[What needs to be done]
Give again, word for word, every line in the entries below from the line with "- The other" up to and including the line with "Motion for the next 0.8", and no other line.

:: Information

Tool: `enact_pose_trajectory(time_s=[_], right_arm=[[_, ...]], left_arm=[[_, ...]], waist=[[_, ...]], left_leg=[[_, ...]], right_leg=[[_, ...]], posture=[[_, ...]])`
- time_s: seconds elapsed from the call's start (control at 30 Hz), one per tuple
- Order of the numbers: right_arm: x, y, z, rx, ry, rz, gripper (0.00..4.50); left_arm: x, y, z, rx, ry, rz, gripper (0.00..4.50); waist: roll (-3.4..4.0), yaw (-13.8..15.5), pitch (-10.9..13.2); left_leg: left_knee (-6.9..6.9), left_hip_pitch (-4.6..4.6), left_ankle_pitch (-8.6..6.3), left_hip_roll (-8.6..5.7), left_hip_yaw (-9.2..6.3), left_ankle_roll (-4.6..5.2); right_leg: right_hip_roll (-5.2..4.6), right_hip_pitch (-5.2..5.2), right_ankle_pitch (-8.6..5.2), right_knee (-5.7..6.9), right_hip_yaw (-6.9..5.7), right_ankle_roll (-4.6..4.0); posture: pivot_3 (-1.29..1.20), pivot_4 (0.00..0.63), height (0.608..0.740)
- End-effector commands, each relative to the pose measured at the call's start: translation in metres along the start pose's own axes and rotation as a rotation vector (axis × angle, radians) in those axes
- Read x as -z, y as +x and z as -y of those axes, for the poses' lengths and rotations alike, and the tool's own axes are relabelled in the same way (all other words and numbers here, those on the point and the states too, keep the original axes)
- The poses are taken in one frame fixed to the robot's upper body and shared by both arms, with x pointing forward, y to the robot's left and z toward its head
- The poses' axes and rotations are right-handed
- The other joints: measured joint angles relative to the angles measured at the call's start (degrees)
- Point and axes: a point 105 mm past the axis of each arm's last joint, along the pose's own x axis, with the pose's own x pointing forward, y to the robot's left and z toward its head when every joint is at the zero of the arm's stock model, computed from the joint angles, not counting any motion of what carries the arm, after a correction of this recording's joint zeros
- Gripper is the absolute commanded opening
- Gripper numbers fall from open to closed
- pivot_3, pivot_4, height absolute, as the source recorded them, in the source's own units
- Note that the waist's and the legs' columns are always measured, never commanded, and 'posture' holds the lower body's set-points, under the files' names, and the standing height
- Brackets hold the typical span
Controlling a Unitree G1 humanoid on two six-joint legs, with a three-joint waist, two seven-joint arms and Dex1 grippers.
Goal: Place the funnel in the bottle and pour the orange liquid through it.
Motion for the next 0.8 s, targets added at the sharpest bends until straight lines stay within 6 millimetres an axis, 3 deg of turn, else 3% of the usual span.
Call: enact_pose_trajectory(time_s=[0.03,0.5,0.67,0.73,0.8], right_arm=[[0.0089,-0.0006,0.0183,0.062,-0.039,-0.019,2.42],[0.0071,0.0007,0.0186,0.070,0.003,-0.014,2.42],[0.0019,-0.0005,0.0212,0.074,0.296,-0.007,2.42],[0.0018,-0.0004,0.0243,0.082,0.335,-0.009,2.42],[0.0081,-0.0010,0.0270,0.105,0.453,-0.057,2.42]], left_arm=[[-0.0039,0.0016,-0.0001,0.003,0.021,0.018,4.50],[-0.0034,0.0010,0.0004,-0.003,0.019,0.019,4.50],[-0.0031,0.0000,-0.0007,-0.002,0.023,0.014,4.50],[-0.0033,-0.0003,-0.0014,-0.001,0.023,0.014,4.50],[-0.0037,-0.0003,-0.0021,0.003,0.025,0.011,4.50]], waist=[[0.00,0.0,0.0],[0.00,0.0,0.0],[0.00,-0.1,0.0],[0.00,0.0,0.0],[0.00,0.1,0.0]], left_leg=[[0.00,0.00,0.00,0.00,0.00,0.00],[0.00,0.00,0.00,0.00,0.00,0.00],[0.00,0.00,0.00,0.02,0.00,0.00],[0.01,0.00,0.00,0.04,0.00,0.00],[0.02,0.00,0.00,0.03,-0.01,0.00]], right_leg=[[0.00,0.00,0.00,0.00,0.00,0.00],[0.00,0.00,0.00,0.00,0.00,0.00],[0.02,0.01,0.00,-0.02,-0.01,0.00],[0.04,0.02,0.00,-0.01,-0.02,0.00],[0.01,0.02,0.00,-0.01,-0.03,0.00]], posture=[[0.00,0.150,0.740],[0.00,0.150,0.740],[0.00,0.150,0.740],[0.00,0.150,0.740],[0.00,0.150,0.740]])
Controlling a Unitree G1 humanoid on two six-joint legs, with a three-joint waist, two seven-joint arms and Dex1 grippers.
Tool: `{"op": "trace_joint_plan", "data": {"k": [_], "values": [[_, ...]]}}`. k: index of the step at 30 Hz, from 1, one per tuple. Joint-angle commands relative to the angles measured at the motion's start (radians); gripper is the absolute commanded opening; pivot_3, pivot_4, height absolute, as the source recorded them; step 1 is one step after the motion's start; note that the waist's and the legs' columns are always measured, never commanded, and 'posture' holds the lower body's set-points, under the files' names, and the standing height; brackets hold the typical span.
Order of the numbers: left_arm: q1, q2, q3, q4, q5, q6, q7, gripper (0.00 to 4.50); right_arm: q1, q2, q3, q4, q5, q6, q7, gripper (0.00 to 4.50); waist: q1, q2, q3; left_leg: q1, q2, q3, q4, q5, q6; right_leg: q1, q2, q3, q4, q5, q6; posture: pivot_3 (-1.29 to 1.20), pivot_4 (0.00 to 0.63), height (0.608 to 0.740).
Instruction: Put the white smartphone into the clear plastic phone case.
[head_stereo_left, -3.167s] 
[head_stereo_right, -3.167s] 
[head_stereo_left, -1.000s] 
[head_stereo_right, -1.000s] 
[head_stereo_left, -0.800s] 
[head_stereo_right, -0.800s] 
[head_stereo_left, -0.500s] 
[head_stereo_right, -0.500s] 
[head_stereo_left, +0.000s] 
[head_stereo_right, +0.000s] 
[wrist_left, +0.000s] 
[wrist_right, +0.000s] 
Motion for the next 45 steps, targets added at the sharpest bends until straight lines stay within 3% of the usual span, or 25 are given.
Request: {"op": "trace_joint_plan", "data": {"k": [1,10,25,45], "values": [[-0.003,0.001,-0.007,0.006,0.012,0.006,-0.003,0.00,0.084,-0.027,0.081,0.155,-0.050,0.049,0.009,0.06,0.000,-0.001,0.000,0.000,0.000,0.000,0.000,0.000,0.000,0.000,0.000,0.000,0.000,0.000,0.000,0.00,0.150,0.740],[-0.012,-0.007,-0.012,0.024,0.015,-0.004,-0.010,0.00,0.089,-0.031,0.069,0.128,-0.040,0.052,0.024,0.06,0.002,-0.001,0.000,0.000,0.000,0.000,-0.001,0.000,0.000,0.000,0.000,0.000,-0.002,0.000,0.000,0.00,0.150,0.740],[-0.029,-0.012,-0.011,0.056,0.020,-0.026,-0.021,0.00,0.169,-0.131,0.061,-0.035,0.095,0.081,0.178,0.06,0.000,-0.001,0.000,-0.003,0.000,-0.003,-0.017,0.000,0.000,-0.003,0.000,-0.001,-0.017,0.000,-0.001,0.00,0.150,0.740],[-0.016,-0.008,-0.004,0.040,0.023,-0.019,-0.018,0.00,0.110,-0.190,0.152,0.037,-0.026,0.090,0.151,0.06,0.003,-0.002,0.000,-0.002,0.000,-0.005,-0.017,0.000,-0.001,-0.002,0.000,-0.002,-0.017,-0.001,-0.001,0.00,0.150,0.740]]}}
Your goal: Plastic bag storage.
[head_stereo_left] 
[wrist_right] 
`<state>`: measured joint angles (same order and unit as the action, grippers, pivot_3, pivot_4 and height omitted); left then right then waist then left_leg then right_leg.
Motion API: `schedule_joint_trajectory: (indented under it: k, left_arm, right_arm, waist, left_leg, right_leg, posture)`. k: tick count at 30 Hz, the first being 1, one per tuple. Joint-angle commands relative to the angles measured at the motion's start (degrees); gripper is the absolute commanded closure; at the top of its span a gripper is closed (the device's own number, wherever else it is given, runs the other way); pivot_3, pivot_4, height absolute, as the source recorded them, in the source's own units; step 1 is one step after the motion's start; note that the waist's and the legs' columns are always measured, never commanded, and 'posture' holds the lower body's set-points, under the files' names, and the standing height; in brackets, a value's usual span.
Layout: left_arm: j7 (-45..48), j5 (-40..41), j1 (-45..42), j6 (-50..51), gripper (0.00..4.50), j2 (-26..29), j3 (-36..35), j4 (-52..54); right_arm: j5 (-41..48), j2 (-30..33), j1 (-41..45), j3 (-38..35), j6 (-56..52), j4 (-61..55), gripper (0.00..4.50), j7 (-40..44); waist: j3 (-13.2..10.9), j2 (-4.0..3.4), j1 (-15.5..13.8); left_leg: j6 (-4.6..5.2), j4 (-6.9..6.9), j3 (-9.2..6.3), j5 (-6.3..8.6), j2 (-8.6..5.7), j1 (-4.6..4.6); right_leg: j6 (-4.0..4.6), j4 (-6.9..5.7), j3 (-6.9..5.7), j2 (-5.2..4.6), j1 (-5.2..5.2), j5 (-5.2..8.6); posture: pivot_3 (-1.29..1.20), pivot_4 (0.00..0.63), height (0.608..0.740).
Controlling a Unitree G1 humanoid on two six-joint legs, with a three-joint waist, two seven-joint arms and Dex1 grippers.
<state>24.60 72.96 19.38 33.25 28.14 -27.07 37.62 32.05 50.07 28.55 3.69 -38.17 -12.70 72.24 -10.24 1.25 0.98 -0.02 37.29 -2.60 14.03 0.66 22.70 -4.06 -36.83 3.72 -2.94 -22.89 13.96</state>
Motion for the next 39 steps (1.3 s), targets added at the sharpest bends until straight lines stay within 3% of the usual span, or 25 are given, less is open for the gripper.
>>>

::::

[Exercise output]
- The other joints: measured joint angles relative to the angles measured at the call's start (degrees)
- Point and axes: a point 105 mm past the axis of each arm's last joint, along the pose's own x axis, with the pose's own x pointing forward, y to the robot's left and z toward its head when every joint is at the zero of the arm's stock model, computed from the joint angles, not counting any motion of what carries the arm, after a correction of this recording's joint zeros
- Gripper is the absolute commanded opening
- Gripper numbers fall from open to closed
- pivot_3, pivot_4, height absolute, as the source recorded them, in the source's own units
- Note that the waist's and the legs' columns are always measured, never commanded, and 'posture' holds the lower body's set-points, under the files' names, and the standing height
- Brackets hold the typical span
Controlling a Unitree G1 humanoid on two six-joint legs, with a three-joint waist, two seven-joint arms and Dex1 grippers.
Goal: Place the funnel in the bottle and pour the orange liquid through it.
Motion for the next 0.8 s, targets added at the sharpest bends until straight lines stay within 6 millimetres an axis, 3 deg of turn, else 3% of the usual span.

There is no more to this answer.